ACTIVITY: Using the data below, return word for word every line from the one holding "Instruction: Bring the" down to the one holding "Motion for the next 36". Leave pictures out.

Data records
════════════════════
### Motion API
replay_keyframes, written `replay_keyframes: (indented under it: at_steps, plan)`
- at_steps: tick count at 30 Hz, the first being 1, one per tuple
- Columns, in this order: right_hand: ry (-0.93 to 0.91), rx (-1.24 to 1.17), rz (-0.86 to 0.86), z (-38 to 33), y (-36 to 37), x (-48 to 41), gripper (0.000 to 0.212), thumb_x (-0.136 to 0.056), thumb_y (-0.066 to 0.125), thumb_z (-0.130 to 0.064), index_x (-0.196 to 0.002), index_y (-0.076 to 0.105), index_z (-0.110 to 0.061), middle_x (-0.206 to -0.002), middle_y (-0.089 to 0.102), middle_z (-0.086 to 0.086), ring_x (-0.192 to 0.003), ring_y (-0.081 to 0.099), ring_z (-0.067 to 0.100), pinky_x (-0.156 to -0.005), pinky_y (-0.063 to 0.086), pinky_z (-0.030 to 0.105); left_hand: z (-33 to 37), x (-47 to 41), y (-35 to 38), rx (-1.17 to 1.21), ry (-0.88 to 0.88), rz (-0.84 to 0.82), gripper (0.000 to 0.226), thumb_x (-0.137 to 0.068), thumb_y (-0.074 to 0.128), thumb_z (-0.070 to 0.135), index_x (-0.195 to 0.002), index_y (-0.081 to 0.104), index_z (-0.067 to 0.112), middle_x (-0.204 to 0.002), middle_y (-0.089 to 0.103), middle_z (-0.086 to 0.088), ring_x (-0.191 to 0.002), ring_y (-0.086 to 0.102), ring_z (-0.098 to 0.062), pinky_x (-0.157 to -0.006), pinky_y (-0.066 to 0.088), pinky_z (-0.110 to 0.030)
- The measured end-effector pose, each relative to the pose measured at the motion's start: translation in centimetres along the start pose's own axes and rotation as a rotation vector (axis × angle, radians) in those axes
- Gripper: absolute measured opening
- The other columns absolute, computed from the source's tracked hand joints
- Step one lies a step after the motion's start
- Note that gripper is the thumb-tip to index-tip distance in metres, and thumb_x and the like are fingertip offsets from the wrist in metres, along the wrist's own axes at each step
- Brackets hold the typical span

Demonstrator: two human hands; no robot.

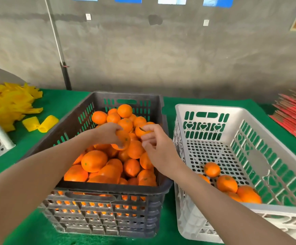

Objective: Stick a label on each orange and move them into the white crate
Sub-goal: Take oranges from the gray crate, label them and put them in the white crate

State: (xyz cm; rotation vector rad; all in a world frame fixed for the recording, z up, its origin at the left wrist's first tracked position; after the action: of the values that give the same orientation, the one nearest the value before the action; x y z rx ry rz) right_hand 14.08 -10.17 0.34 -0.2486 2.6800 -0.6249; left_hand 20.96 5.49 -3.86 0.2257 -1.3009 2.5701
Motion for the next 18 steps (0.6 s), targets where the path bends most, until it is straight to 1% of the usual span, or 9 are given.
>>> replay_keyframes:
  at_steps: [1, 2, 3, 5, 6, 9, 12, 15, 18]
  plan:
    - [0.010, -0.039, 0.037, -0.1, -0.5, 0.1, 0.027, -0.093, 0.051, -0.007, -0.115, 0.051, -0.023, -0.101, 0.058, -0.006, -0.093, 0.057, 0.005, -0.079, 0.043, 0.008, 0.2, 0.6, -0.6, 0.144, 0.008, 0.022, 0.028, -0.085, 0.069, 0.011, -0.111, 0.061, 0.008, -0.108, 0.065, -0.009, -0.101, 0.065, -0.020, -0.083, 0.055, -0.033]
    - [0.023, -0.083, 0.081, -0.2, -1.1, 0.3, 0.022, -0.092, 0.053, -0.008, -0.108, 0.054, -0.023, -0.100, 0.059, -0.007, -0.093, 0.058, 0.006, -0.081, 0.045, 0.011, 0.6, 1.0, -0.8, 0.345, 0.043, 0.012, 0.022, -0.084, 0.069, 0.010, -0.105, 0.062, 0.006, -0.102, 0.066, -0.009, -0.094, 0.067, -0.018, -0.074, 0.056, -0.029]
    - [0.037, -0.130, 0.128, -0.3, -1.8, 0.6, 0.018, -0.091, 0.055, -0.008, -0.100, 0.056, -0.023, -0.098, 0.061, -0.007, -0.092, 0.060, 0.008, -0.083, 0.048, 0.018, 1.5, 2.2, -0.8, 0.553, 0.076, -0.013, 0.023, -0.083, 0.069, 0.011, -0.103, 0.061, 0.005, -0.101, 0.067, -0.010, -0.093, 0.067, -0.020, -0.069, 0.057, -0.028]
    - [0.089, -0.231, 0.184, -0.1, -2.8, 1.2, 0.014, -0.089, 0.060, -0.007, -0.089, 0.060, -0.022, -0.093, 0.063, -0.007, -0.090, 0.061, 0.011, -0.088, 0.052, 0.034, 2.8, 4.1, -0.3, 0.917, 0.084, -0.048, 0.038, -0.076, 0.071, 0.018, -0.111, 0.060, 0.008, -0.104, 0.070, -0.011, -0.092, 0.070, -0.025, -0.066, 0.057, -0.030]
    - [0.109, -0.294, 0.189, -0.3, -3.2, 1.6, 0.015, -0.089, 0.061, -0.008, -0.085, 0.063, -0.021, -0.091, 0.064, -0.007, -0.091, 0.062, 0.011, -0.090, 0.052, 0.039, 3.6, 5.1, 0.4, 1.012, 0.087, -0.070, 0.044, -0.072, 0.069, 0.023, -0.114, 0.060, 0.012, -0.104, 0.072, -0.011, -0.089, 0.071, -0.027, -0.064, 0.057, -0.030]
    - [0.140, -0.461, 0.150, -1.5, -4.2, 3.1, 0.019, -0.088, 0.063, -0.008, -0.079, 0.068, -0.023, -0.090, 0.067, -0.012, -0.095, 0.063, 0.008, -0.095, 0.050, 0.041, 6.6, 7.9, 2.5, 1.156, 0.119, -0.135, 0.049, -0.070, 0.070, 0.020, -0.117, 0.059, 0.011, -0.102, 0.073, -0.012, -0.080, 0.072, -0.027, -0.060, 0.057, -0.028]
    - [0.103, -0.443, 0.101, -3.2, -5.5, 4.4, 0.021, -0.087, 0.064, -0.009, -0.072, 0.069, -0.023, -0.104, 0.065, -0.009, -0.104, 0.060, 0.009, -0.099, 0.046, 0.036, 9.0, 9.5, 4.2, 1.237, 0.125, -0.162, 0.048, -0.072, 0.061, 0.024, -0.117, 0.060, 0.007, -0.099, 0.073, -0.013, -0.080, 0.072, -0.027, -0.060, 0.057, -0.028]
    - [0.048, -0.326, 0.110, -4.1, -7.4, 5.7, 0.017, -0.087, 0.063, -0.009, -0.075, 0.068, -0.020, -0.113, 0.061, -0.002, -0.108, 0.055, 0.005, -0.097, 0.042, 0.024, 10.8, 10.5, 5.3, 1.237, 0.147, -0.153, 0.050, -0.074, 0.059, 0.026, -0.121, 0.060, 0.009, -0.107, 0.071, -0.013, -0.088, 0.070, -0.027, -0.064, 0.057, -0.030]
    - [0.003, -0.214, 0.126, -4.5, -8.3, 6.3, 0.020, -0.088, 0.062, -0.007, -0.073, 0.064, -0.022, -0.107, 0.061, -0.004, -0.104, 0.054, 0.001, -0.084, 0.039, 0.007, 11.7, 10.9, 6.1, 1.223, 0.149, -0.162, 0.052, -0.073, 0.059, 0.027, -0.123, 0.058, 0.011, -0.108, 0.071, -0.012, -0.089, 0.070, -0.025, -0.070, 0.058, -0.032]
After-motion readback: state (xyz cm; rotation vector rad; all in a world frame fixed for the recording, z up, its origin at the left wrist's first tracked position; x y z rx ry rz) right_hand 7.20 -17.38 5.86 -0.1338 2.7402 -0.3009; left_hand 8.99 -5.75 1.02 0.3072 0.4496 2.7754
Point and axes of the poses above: each hand's wrist, its own x-axis away from the middle knuckle, its own y-axis out of the palm, z = x × y, the point moved 10 cm from there along -x, towards the middle knuckle
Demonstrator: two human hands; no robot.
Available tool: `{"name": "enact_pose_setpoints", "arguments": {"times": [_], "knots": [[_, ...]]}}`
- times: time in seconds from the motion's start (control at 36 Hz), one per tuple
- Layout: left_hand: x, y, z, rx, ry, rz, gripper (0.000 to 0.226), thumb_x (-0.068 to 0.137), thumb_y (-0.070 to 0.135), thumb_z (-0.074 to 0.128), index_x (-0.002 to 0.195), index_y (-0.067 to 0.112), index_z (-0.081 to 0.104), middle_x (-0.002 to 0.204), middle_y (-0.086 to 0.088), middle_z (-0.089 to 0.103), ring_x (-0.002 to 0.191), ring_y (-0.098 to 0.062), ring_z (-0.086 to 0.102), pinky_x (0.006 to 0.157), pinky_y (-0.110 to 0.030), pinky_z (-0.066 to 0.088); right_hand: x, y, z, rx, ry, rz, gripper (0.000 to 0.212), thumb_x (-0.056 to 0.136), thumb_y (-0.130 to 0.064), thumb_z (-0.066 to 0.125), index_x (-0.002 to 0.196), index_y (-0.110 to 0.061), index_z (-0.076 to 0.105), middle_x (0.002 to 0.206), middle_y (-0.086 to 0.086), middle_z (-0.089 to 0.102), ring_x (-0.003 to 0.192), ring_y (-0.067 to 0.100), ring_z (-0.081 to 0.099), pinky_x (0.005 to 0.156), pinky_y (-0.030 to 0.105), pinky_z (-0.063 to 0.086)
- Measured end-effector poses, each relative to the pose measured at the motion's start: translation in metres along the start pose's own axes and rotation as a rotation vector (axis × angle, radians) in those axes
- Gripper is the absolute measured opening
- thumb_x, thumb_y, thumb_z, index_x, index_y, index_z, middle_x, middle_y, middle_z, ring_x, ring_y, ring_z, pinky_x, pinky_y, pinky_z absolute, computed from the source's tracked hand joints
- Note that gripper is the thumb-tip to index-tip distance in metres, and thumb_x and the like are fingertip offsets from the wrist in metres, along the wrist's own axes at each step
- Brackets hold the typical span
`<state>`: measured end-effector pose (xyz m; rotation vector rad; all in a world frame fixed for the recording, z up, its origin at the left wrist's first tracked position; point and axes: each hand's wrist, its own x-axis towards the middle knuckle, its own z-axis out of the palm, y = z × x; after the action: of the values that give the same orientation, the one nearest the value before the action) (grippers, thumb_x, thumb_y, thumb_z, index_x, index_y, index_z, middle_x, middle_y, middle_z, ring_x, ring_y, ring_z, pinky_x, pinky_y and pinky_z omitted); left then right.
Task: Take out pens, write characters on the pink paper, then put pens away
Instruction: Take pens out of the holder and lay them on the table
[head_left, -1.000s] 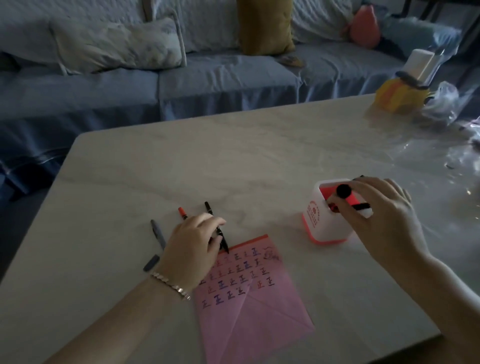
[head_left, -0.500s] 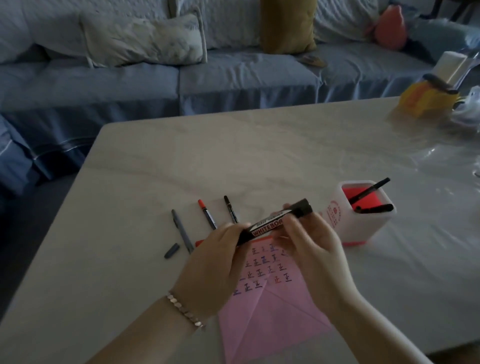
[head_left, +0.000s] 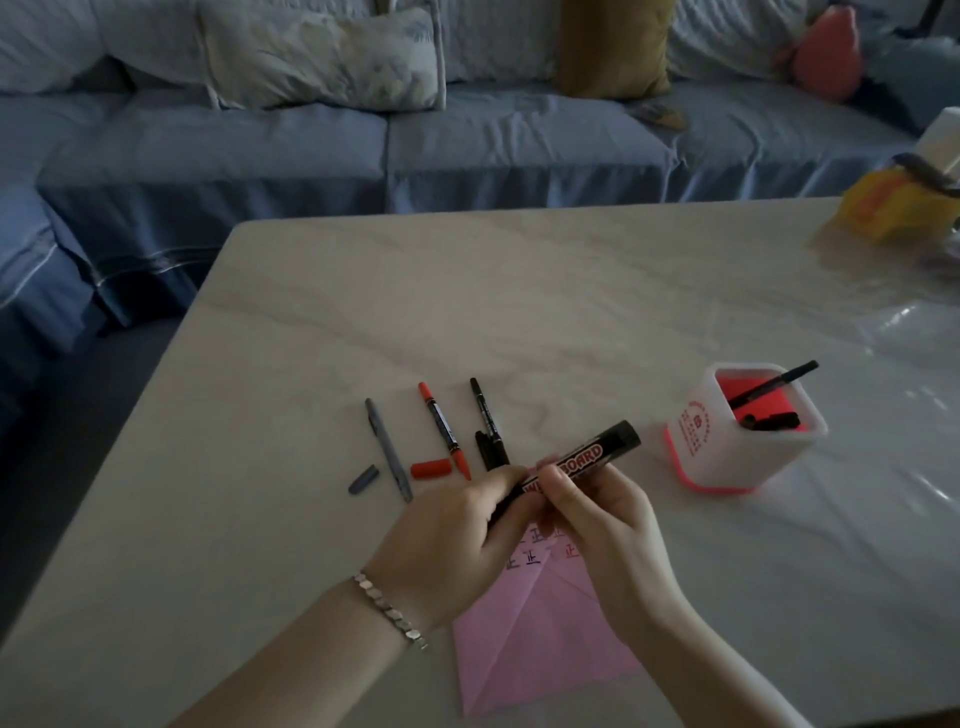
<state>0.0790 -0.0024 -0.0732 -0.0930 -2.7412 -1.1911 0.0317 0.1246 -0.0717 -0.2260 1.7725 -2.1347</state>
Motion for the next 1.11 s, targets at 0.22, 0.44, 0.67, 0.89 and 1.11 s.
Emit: {"name": "enact_pose_setpoints", "arguments": {"times": [0.22,0.44,0.67,0.89,1.11], "knots": [[-0.003,0.005,-0.001,-0.078,-0.016,-0.014,0.037,0.085,0.056,0.035,0.102,0.033,0.059,0.081,0.014,0.068,0.069,-0.008,0.064,0.061,-0.031,0.051,-0.004,0.003,-0.004,0.095,-0.042,0.029,0.013,0.080,-0.009,0.055,0.076,0.002,0.058,0.054,0.002,0.061,0.049,0.009,0.054,0.049,0.019,0.046],[-0.010,-0.001,-0.008,-0.091,-0.027,-0.105,0.049,0.076,0.068,0.039,0.117,0.044,0.050,0.080,0.020,0.066,0.066,0.009,0.059,0.059,-0.011,0.045,-0.007,0.004,-0.002,0.099,-0.083,-0.033,0.019,0.075,-0.020,0.058,0.081,-0.002,0.061,0.066,0.005,0.069,0.058,0.010,0.063,0.053,0.017,0.049],[-0.020,-0.019,-0.022,-0.229,0.240,-0.407,0.016,0.094,0.025,0.037,0.110,0.024,0.034,0.069,0.003,0.056,0.055,-0.003,0.049,0.052,-0.022,0.039,0.058,-0.022,-0.025,-0.295,0.014,0.039,0.009,0.092,-0.018,0.047,0.098,-0.019,0.052,0.081,0.003,0.063,0.073,0.015,0.064,0.069,0.023,0.055],[-0.031,-0.040,-0.021,-0.093,0.249,-0.451,0.029,0.092,0.011,0.044,0.082,0.035,0.031,0.080,0.013,0.057,0.056,0.000,0.053,0.052,-0.014,0.041,0.122,0.001,-0.031,-0.960,-0.085,0.026,0.023,0.085,-0.029,0.061,0.100,-0.012,0.062,0.074,0.006,0.067,0.057,0.016,0.058,0.056,0.026,0.045],[-0.004,-0.042,-0.016,0.083,0.248,-0.303,0.018,0.085,0.013,0.060,0.102,0.019,0.059,0.093,0.013,0.056,0.086,-0.001,0.054,0.073,0.003,0.036,0.131,0.030,-0.021,-1.364,-0.034,0.055,0.038,0.087,-0.037,0.055,0.102,-0.003,0.060,0.091,0.014,0.058,0.082,0.029,0.056,0.067,0.032,0.042]]}}
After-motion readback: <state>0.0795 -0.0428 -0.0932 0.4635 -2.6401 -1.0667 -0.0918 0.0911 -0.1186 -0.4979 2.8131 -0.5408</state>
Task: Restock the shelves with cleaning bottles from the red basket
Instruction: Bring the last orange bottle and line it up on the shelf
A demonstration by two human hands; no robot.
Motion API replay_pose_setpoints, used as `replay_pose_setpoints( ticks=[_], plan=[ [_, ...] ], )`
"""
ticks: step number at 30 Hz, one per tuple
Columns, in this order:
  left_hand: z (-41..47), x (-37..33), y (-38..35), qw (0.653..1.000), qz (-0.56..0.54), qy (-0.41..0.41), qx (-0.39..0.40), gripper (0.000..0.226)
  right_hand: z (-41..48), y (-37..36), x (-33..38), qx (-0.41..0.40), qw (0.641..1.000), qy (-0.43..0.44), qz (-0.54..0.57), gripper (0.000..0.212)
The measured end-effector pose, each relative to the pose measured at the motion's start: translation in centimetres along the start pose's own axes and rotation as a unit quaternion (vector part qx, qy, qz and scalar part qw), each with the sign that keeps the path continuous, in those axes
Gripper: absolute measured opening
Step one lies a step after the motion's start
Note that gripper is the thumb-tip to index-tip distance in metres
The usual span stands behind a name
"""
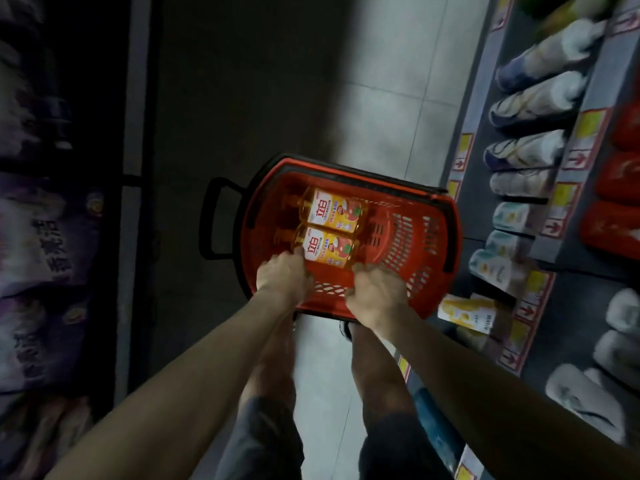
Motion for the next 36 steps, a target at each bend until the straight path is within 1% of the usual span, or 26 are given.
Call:
replay_pose_setpoints(
  ticks=[3,8,10,12,14,17,19,21,24,27,28,30,32,35,36],
  plan=[
    [4.5,0.5,-2.6,0.999,-0.031,0.017,-0.002,0.053,4.3,-2.7,0.1,0.002,1.0,0.01,-0.001,0.038],
    [11.1,1.7,-6.8,0.994,-0.077,0.064,-0.037,0.062,10.7,-7.1,-1.5,0.012,1.0,0.025,0.014,0.039],
    [13.1,2.5,-8.3,0.991,-0.094,0.084,-0.047,0.07,12.5,-8.5,-2.8,0.01,1.0,0.017,0.02,0.034],
    [14.7,3.3,-9.7,0.987,-0.113,0.103,-0.048,0.076,13.8,-9.6,-4.2,0.007,0.999,-0.001,0.039,0.025],
    [16.0,3.9,-10.9,0.982,-0.134,0.12,-0.047,0.073,14.8,-11.0,-5.7,0.021,0.997,-0.026,0.066,0.019],
    [17.5,4.4,-12.1,0.973,-0.178,0.135,-0.065,0.064,16.4,-14.0,-7.4,0.093,0.982,-0.083,0.145,0.019],
    [18.3,4.8,-12.6,0.96,-0.227,0.147,-0.075,0.061,17.4,-15.7,-7.8,0.125,0.959,-0.117,0.227,0.023],
    [18.8,5.1,-13.0,0.941,-0.288,0.157,-0.086,0.058,18.0,-16.9,-7.5,0.142,0.926,-0.141,0.32,0.031],
    [19.5,5.5,-13.3,0.906,-0.38,0.166,-0.09,0.052,17.8,-18.6,-6.3,0.173,0.856,-0.192,0.448,0.045],
    [20.0,5.9,-13.7,0.859,-0.479,0.161,-0.083,0.051,17.2,-19.9,-5.2,0.18,0.791,-0.235,0.536,0.055],
    [20.3,6.1,-13.9,0.843,-0.509,0.156,-0.08,0.053,17.1,-20.1,-4.9,0.18,0.773,-0.241,0.558,0.056],
    [20.8,6.4,-14.3,0.82,-0.549,0.147,-0.073,0.05,17.1,-20.3,-4.6,0.177,0.747,-0.247,0.592,0.056],
    [21.0,6.5,-14.3,0.809,-0.566,0.144,-0.065,0.049,17.1,-20.2,-4.6,0.176,0.721,-0.252,0.621,0.055],
    [21.0,6.5,-14.4,0.814,-0.557,0.151,-0.062,0.048,17.2,-20.0,-4.4,0.179,0.681,-0.252,0.664,0.045],
    [21.1,6.5,-14.5,0.811,-0.56,0.153,-0.065,0.048,17.2,-19.9,-4.4,0.179,0.672,-0.253,0.673,0.046]
  ],
)
Point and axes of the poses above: each hand's wrist, its own z-axis towards the middle knuckle, its own y-axis out of the back of the hand, x = y × z, the point moved 8 cm from there along z, towards the middle knuckle, and after that the axes turned 5 degrees about -z, right-handed, at the moved point
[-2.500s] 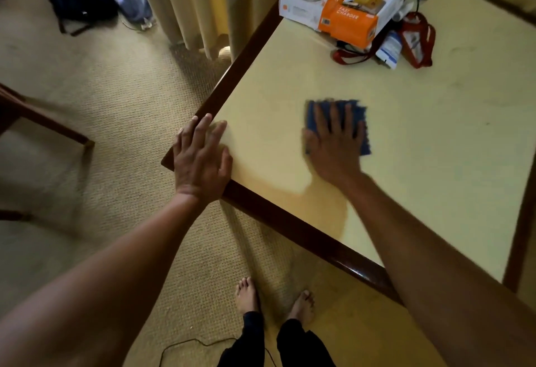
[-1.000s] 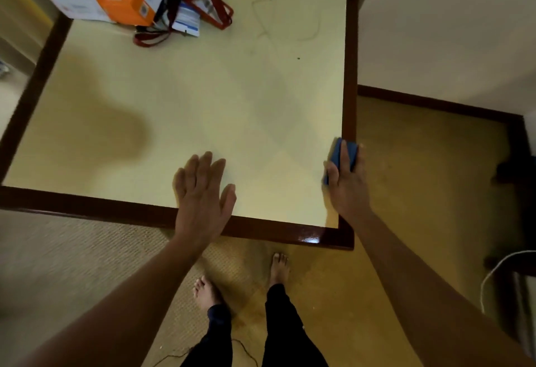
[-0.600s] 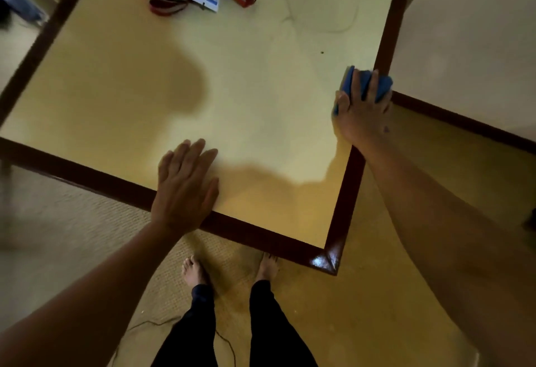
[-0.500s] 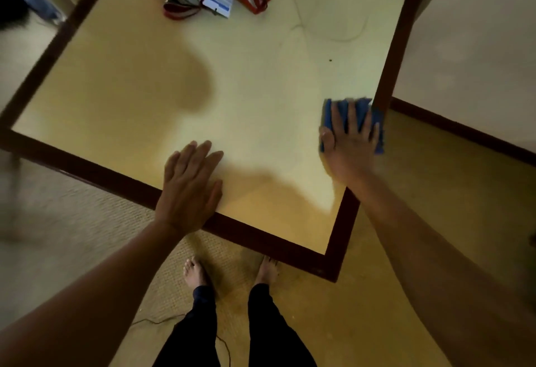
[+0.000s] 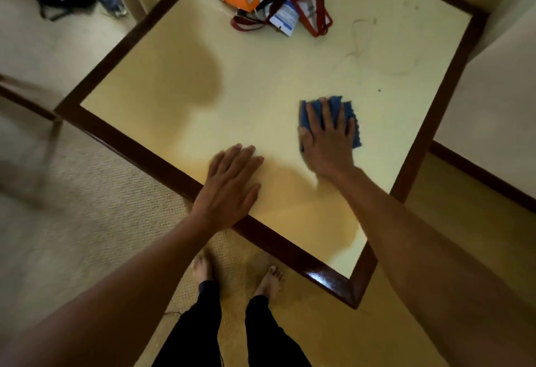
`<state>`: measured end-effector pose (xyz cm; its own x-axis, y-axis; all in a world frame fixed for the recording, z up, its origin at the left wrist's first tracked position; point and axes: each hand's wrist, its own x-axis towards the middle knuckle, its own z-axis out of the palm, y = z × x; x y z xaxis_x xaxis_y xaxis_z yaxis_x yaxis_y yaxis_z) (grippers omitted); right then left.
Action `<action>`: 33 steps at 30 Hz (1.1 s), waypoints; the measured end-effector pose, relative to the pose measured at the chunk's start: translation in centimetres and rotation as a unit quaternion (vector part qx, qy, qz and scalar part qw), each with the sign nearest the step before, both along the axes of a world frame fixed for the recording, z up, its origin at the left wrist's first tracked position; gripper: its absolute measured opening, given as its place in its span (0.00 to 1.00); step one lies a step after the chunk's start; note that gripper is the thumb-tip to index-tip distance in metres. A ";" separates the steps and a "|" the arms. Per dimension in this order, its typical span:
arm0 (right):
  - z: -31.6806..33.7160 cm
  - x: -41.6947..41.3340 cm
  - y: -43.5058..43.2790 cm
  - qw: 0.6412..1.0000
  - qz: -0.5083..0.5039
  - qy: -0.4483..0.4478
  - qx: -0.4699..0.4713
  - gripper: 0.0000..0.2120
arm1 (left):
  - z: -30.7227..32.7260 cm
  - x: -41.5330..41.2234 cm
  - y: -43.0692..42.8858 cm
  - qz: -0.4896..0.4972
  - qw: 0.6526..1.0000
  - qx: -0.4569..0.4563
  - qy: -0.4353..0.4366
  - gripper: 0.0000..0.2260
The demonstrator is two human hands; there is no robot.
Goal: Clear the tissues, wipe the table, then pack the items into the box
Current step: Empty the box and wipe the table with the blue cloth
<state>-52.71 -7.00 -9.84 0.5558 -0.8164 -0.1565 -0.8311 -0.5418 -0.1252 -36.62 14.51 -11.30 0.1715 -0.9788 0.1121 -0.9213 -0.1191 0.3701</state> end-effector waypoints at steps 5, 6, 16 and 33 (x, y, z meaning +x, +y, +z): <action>0.4 -2.6 16.2 0.968 0.249 0.017 0.018 0.27 | 1.6 4.9 1.2 0.134 0.982 -0.110 0.071 0.23; 0.5 -3.9 16.3 0.965 0.260 0.021 0.012 0.27 | 1.7 6.9 1.7 0.142 0.981 -0.116 0.063 0.22; -0.6 17.0 9.1 0.993 0.073 -0.022 -0.090 0.27 | 0.9 25.0 4.8 0.234 0.972 0.011 -0.002 0.27; -1.1 31.4 10.4 0.974 0.214 -0.031 -0.061 0.29 | -2.4 32.4 5.5 0.272 0.962 -0.009 0.016 0.26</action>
<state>-21.33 3.44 -10.93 0.8553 -0.5174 -0.0282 -0.5178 -0.8516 -0.0816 -4.26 19.97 -13.70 0.6613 -0.7414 0.1141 -0.7128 -0.5737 0.4035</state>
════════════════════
RESPONSE FOR THIS EXERCISE:
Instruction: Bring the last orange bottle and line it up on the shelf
A demonstration by two human hands; no robot.
Motion API replay_pose_setpoints, used as `replay_pose_setpoints( ticks=[_], plan=[ [_, ...] ], )`
"""
ticks: step number at 30 Hz, one per tuple
Columns, in this order:
  left_hand: z (-41..47), x (-37..33), y (-38..35), qw (0.653..1.000), qz (-0.56..0.54), qy (-0.41..0.41), qx (-0.39..0.40), gripper (0.000..0.226)
  right_hand: z (-41..48), y (-37..36), x (-33..38), qx (-0.41..0.40), qw (0.641..1.000), qy (-0.43..0.44), qz (-0.54..0.57), gripper (0.000..0.212)
The measured end-effector pose, each relative to the pose measured at the motion's start: translation in centimetres along the start pose's own axes and rotation as a unit quaternion (vector part qx, qy, qz and scalar part qw), each with the sign that keeps the path continuous, in those axes
Gripper: absolute measured opening
Step one lies a step after the motion's start
Note that gripper is the thumb-tip to index-tip distance in metres
The usual span stands behind a name
"""
Motion for the next 36 steps, a target at each bend until the straight path is within 1% of the usual span, or 26 are given.

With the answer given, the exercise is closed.